Comment ‘Monty Python et le Saint Graal’ ont changé la comédie pour toujours

Il n’y a jamais eu de film avec une combinaison de bêtise et d’influence comme Monty Python et le Saint Graal, et il n’y en aura peut-être plus jamais. Le premier long métrage sorti par les Pythons après la fin de leur émission de télévision, Flying Circus de Monty Python, a présenté sa marque d’humour absurde au grand écran et a contribué à changer la comédie pour toujours.

Monty Python était composé de deux groupes d’amis universitaires et d’un collaborateur créatif. Le premier comprenait Terry Jones et Michael Palin, qui se sont rencontrés à l’Université d’Oxford; le deuxième groupe comprenait John Cleese, Graham Chapman et Eric Idle, qui ont fréquenté Cambridge ensemble. Le collaborateur était Terry Gilliam, un dessinateur américain qui a commencé par animer des séquences entre les croquis que les autres ont interprétés, mais a rapidement commencé à apparaître à l’écran avec eux.

Le cycle de cinq ans de Flying Circus de Monty Python, de 1969 à 1974, a été un succès au Royaume-Uni, mais plus lent à se diffuser aux États-Unis. Il était initialement limité à PBS et n’a commencé à apparaître sur la télévision en réseau qu’en 1974. Son La popularité a rapidement commencé à exploser avec le public américain, les préparant à l’apparition de Holy Graal, qui a pris le génie de la comédie du groupe et l’a fusionné avec un récit complet.

Le film – qui a été présenté le 3 avril 1975 – raconte l’histoire d’Arthur, le roi des Britanniques (Chapman), qui rassemble un groupe de chevaliers pour le rejoindre dans sa cour à Camelot.
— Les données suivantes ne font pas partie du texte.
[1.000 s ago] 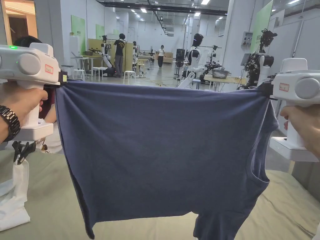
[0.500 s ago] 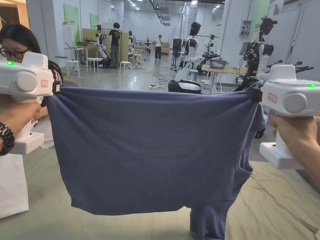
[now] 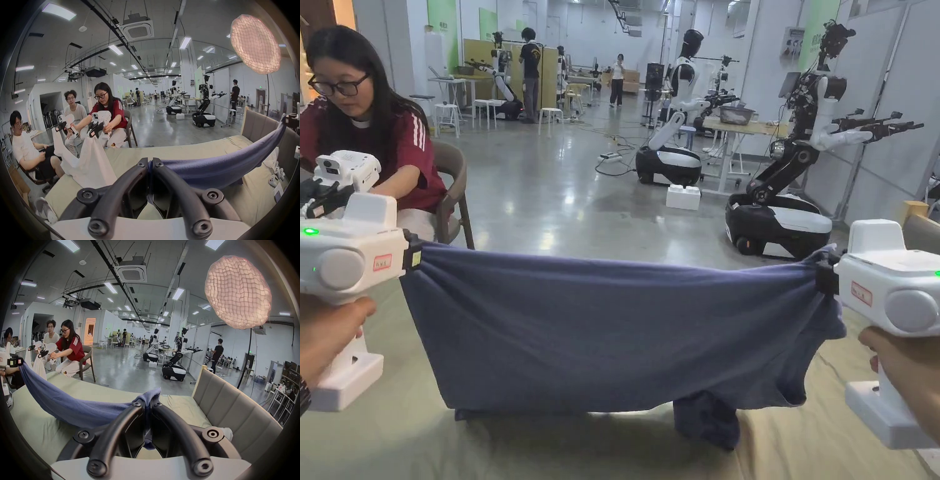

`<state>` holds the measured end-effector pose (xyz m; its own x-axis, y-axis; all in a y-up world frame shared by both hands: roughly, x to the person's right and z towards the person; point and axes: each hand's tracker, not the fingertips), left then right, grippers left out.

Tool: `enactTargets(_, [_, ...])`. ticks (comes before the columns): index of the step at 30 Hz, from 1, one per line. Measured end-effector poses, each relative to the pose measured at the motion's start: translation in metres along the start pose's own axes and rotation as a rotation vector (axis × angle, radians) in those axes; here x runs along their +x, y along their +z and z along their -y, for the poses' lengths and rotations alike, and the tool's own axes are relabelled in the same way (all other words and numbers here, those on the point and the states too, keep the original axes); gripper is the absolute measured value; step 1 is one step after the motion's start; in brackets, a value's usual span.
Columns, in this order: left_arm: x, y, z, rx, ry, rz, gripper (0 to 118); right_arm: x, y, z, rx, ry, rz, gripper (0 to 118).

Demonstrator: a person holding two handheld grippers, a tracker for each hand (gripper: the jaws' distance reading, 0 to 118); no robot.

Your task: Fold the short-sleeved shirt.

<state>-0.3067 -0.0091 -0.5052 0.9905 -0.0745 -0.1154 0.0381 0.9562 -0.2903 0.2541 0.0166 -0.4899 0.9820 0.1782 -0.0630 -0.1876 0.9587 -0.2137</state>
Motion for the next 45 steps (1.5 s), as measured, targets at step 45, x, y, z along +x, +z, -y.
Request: enactTargets(45, [-0.014,0.205,0.409,-0.612,0.024,0.062,13,-0.062,0.234,0.399,-0.683,-0.069,-0.031,35])
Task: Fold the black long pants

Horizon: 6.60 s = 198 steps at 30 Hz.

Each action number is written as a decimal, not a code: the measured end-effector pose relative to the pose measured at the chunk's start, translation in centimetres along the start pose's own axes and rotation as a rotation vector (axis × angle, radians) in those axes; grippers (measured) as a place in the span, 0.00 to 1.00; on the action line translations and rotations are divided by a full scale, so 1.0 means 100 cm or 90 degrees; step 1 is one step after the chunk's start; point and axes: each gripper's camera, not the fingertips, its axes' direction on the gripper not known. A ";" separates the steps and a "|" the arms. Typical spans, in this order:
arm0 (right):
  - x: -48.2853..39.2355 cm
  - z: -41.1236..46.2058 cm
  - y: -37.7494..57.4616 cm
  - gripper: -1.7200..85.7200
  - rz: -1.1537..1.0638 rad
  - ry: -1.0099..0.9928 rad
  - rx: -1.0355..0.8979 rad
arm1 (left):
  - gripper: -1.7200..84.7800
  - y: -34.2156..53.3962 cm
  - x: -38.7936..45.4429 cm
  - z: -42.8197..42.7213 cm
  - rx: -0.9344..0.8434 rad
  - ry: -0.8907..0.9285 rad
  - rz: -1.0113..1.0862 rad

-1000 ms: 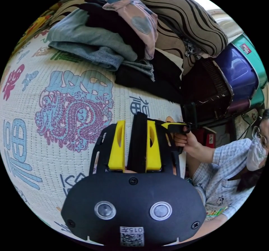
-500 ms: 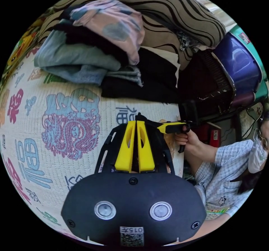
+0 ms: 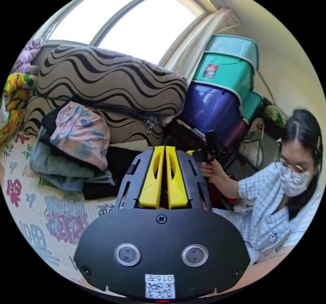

Ils comprennent Sir Bedevere the Wise (Jones), qui démontre initialement sa sagesse à travers sa déduction logique que si une femme pèse le même poids qu’un canard, elle doit être une sorcière; Sir Lancelot le Brave (Cleese), un formidable guerrier très préoccupé par l’idiome dans lequel il se bat; Sir Galahad le Pure (Palin), qui est cruellement tenté par 160 vierges qui ont diffusé une fausse balise en forme de graal sur leur château; et Sir Robin le Not-Quite-So-Brave-as-Sir-Lancelot (Idle), qui est aussi lâche que son nom l’indique et poursuivi par un groupe de troubadours qui chantent une chanson lui rappelant ce fait.

Ce n’est qu’après que ce groupe hétéroclite décide de ne pas aller à Camelot après tout – un numéro de chanson et de danse qui se déroule à l’intérieur du château les convainc que «c’est un endroit très idiot» – que Dieu lui-même semble révéler sa véritable mission: trouver le Saint Graal.

Regardez ‘Camelot’ de ‘Monty Python et le Saint Graal’

C’est parti, dans plus d’absurdité. Ils rencontrent des sorciers, de très grands chevaliers qui disent «Ni», un redoutable lapin tueur, un roi forçant son fils à se marier contre son gré, des Français arrogants, le Pont de la mort, un historien moderne qui raconte leur aventure quand un chevalier le chevauche et le tue, un gardien mangeant un oignon cru, un homme qui fait pousser des arbustes, des paysans qui ont organisé un collectif anarcho-syndicaliste et plus encore.

À la fin, les deux seuls chevaliers survivants – Arthur et Bedevere – atteignent enfin le château d’Aarghh, le lieu de repos du Saint Graal. Soutenus par des centaines de partisans armés, ils chargent en avant lors d’un assaut frontal. Malheureusement, ils sont arrêtés par la police moderne, qui recherche le tueur de l’historien. Arthur et Bedevere sont chargés à l’arrière d’un wagon à paddy et l’un des flics pose sa main sur l’objectif de la caméra, mettant ainsi fin au film.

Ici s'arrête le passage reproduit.